Les États-Unis ont annoncé le lancement des premières opérations dans des « zones pilotes » du sud du Liban, ouvrant une nouvelle phase dans la mise en œuvre de l’accord-cadre conclu fin juin entre Beyrouth, Israël et Washington.
Les villages de Froun, Srifa et Zawtar al-Gharbiya ont été retenus pour ce déploiement expérimental des soldats libanais, destiné à préparer le retrait progressif des forces israéliennes et le renforcement de la présence de l’armée libanaise dans ces localités.
Le Département d’État américain a indiqué dans un communiqué, que cette initiative est menée conformément à l’accord-cadre trilatéral et sous la supervision du Groupe militaire de coordination pour le Liban.

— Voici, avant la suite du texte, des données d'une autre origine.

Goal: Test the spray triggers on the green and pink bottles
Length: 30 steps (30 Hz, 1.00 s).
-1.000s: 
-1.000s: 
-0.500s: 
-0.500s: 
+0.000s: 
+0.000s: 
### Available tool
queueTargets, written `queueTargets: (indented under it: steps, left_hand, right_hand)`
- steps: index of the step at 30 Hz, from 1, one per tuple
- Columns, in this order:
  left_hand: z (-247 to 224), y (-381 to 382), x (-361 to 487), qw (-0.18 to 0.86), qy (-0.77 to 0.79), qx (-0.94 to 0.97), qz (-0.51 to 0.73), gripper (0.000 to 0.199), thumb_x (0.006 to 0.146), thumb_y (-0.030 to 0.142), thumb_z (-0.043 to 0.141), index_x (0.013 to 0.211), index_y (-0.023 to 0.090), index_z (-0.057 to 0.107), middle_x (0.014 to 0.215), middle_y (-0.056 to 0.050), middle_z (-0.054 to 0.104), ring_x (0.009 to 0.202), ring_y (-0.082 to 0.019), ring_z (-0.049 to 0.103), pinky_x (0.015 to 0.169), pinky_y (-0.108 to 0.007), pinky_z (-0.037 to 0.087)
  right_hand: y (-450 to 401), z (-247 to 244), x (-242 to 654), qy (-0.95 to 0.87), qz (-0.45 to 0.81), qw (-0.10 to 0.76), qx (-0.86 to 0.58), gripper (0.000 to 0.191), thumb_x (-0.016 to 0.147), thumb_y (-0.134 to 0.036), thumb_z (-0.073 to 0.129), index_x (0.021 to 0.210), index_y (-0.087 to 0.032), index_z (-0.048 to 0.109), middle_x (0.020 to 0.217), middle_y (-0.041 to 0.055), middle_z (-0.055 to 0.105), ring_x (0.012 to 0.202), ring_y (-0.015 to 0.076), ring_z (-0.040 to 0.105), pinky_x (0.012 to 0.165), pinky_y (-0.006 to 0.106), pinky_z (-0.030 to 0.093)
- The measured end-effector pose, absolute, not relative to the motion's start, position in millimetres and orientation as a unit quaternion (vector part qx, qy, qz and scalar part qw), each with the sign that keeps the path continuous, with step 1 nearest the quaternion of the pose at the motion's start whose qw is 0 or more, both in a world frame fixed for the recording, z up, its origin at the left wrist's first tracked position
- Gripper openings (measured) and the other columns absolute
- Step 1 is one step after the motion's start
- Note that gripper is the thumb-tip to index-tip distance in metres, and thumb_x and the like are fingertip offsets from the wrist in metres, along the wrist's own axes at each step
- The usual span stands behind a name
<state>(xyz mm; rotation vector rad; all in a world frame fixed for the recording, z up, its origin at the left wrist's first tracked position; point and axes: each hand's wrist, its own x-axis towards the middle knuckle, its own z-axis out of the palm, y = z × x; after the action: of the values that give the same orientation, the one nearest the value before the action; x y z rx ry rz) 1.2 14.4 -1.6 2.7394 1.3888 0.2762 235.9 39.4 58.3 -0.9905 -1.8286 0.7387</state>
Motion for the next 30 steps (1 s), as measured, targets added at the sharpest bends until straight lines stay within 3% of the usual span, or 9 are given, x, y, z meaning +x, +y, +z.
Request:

Washington présente cette étape comme le prolongement direct des discussions tenues la semaine précédente à Rome entre responsables israéliens et libanais, dans le cadre d’un cycle de négociations soutenu par les États-Unis depuis le mois d’avril dernier.
Sur le terrain, l’armée libanaise affirme avoir intensifié le déploiement de ses patrouilles dans plusieurs localités du Sud, notamment à Froun et Srifa, tout en précisant que la coordination se poursuit en vue d’un déploiement à Zawtar al-Gharbiya dès le retrait des forces israéliennes. Les autorités militaires libanaises ont également appelé les habitants à éviter les zones concernées jusqu’à nouvel ordre afin de garantir leur sécurité.
Toutefois, plusieurs sources locales font état d’une situation inchangée. Les maires de Froun et de Srifa ont indiqué n’avoir constaté aucune évolution concrète, tandis que des sources sécuritaires confirment que les forces israéliennes demeurent positionnées à la périphérie de Zawtar al-Gharbiya. Selon des responsables israéliens, un premier retrait devrait intervenir dans les prochains jours, sans dévoiler un calendrier précis de cet éventuel retrait.
Signé le 26 juin après plusieurs rounds de négociations, l’accord-cadre prévoit un retrait progressif des forces israéliennes du Sud du Liban en contrepartie du déploiement exclusif de l’armée libanaise et du démantèlement des infrastructures militaires du Hezbollah dans les zones évacuées. Le mouvement chiite, soutenu par l’Iran, rejette toutefois cet accord et exige un retrait israélien sans conditions préalables.
Cette initiative intervient dans un contexte de cessez-le-feu toujours fragile entre Israël et le Hezbollah. Malgré les efforts diplomatiques engagés par Washington, les échanges de tirs se poursuivent de part et d’autre de la frontière entre Israël et le Liban, alimentant les incertitudes quant à la stabilité durable dans le Sud libanais et à l’application effective dudit accord-cadre.